Neighbor Holly shared some squash and a cucumber from her garden, sending Logan over with a heavy bag of veggies to let me choose what I wanted. I thought that a novel way of sharing in these viral times. While he was on my porch, he asked if he could come over to visit, and of course, I was thrilled. He got his parents’ permission and was soon chatting while I finished my lunch.

We have hardly seen Logan since the pandemic began. I was impressed with his conversational skill, showing that he had been maturing all the while. Being ten years old, he also communicates silently with his face. I was tickled at his contortions and asked if I could take a few pictures. Bless his heart, he has always been very cooperative.

My favorite shows him touching his nose with his tongue. He said only a low percentage of people can do it. If anyone reading this can touch your tongue that way, I’d love to know it. You are special!

Can I Help You?

It would be nice to have a warning when fast food customers are going to be rude or demanding, acting like “Friday People”. Grandson David would never be goofy to a customer, but he fantasized about his approach if he knew a Friday Person were coming to the counter. He morphed into a goofball in front of my eyes, changing his stance and widening his eyes before leaning in close to ask if he could help me. My laugh was immediate, and I ask for repeat performances regularly. We decided we needed to record it. Happy Friday!!

England 40 Years Ago — July 13, 1980

Talked to a fellow in church today who has an American wife. They are aware of weather in the States, and they say they (we here, I mean) get a watered-down version of your left-over weather borne on the Gulf stream. It’s watered-down because everything is so damp here. If it gets hot here, I’ll know who to blame!

One day last week the neighbor on the tennis side of our house came over to welcome us to the neighborhood! (Tennis side means the side Lisa keeps hitting wild balls over the fence toward.) The people had been away when we first came, so after ringing the bell each time, I had her climb over the locked garden gate. She hated doing it, but we have only the three balls we brought over on the plane. If we hadn’t retrieved them, we’d be buying our fourth can of balls by now. The people returned, Lisa shot one over, and we shouted to the man mowing the lawn. He threw the ball back and promised he’d return any he found because they’ve done so for years. He couldn’t hear well, so I didn’t explain what we’d done. I meant to confess to the lady, but I just couldn’t. Ugh! Embarrassing.

She wanted to get our names straight, so just came right out and asked. Then she went on to tell us their names – Sheena and Aubrey. Said Sheena is a Scottish name. She asked where the children were going to school and what kind of business John is in. I haven’t seen her since, so don’t know if we passed examination or not. She did vaguely wave her hands around explaining there was a lady doctor in residence cross the street, and further down, the chairman of Tate and Lyle (sugar). Aubrey was in insurance – Lloyds – and is now retired.
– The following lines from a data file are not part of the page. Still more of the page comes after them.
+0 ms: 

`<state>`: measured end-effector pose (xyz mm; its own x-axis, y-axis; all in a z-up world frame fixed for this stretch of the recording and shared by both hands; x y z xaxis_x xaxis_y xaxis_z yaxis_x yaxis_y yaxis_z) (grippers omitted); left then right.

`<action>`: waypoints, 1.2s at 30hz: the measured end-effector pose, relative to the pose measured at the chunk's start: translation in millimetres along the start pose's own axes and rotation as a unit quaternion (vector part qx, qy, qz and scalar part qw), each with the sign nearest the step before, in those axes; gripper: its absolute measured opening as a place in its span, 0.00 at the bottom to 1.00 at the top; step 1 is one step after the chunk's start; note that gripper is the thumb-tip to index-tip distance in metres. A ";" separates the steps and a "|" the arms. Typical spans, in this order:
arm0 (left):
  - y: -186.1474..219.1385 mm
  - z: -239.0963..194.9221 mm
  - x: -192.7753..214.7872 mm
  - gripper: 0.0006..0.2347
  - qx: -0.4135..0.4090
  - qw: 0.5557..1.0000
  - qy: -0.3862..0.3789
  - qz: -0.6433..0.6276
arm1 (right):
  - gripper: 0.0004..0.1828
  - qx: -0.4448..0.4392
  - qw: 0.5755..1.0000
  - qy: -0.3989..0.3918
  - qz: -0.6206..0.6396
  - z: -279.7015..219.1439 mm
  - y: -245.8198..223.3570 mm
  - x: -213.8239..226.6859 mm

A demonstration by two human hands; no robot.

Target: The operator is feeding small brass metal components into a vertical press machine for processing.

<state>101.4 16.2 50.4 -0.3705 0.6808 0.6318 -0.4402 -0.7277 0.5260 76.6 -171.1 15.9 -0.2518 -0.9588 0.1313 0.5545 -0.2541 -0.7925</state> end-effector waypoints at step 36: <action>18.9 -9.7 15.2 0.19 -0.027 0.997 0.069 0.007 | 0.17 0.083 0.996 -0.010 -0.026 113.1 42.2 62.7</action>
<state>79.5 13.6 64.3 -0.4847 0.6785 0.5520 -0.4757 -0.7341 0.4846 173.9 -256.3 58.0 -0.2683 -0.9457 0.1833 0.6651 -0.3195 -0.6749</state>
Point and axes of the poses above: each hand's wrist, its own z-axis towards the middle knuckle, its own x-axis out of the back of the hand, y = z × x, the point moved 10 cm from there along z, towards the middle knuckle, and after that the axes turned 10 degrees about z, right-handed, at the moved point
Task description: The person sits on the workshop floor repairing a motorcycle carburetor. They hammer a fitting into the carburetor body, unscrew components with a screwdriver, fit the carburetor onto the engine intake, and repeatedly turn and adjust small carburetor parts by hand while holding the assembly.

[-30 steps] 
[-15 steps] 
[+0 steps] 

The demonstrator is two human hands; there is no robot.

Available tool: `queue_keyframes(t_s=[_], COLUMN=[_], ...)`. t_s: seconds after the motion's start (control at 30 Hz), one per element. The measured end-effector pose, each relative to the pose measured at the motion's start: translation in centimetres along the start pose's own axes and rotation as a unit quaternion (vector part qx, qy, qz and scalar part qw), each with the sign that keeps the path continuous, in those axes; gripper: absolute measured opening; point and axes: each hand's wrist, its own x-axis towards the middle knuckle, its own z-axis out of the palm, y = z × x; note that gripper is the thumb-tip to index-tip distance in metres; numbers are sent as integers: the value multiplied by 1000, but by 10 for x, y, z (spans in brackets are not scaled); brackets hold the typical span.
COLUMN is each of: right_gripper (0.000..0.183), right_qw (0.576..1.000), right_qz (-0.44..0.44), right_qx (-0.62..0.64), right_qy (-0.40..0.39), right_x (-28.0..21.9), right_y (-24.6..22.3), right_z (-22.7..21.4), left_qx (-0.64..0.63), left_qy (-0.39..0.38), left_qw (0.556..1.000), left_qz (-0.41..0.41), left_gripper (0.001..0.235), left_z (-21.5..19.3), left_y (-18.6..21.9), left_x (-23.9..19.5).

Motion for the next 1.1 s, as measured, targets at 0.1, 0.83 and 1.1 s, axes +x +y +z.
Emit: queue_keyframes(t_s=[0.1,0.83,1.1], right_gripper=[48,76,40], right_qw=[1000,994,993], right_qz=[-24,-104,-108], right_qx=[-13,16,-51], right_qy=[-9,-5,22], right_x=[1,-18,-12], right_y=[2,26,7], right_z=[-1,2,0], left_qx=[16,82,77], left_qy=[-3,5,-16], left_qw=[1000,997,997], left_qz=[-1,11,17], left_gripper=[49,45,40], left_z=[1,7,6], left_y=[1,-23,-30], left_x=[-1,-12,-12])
We went to the library Tuesday and were able to bring books home that day. Their system seems odd. For each person they write out three slips of paper. If you have three books out, those slips remain in the library. If you take two books, then you must take one slip home. They simply stamp the due date in the book and have no record of what book you have. Books are due in three weeks and are renewable by phone twice. Fines are 1p per book per day for children’s books and 5p for adults.

On cool days, even the gardener comes dressed in jacket and tie!! Our weather has been wonderful for weeds – so rainy. Clewes came twice this week when I least expected him. When it was raining instead of sprinkling, he and the girls ducked into the shed. He sent Lisa in to ask if I had an old mackintosh in the house. I was tempted to tell him the only old thing we brought was ME!! Lisa had the idea of cutting head and arm holes in a trash can liner, so there was our man out working in jacket and tie and garbage bag! [Clewes asked that I not take his photograph, and that is the reason I have no image of him.]

The dishwasher engineer (repair man) came and kept shaking his head over the machine here, calling it an antique. Said they don’t make anything like that any more. The only thing not ancient was the bill he rendered which had to be paid on the spot. I was able to scrounge the 50 pounds since John had given me grocery money. Whew!

We went to Clewes’ favorite grocery store in town. He hadn’t warned us it was so tiny – just a U-turn around two chickens and 24 hamburgers! Everyone politely glared at us for clogging up THE aisle. We squeezed ourselves out, took a deep breath, and walked down to a bakery. Later as we piled our purchases in the car, we realized John’s little rattle bear was gone. Lisa offered to retrace our steps since the parking time had run out. She returned 10 – 15 minutes later, having spotted it on a bench. Someone must have found it on the sidewalk and set it up to look for its owner. We were so happy to find it because we all like it so much. Below are three views of Reigate High Street, taken while we were house-hunting.

There is a tennis ball scavenger living with us. The girls won’t play together – the taller looks down her nose at the shorter. Result – I have to play every nice day. (People could blame me for wanting bad weather.) Taller takes every opportunity to keep a ball in play, thus preventing shorter from taking up time. Shorter quickly learned the only way she gets to play is to hoard all the balls. She scurries along the net like a rat, scooping up balls before lazy taller has a chance at them.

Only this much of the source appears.